## Task directions
Could you reproduce all of the following entries exactly?
══ Records ══
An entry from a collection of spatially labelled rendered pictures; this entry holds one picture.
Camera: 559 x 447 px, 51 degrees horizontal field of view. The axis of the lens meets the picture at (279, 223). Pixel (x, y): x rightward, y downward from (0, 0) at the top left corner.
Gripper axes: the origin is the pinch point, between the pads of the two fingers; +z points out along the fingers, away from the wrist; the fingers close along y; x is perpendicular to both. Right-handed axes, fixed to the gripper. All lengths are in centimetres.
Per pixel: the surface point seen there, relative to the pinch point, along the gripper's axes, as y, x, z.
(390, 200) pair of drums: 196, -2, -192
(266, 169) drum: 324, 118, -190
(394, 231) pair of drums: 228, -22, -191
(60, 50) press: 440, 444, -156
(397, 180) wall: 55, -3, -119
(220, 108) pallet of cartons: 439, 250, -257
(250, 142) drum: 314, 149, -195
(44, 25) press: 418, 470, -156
═══
## Answer to the exercise
An entry from a collection of spatially labelled rendered pictures; this entry holds one picture.
Camera: 559 x 447 px, 51 degrees horizontal field of view. The axis of the lens meets the picture at (279, 223). Pixel (x, y): x rightward, y downward from (0, 0) at the top left corner.
Gripper axes: the origin is the pinch point, between the pads of the two fingers; +z points out along the fingers, away from the wrist; the fingers close along y; x is perpendicular to both. Right-handed axes, fixed to the gripper. All lengths are in centimetres.
Per pixel: the surface point seen there, relative to the pinch point, along the gripper's axes, as y, x, z.
(390, 200) pair of drums: 196, -2, -192
(266, 169) drum: 324, 118, -190
(394, 231) pair of drums: 228, -22, -191
(60, 50) press: 440, 444, -156
(397, 180) wall: 55, -3, -119
(220, 108) pallet of cartons: 439, 250, -257
(250, 142) drum: 314, 149, -195
(44, 25) press: 418, 470, -156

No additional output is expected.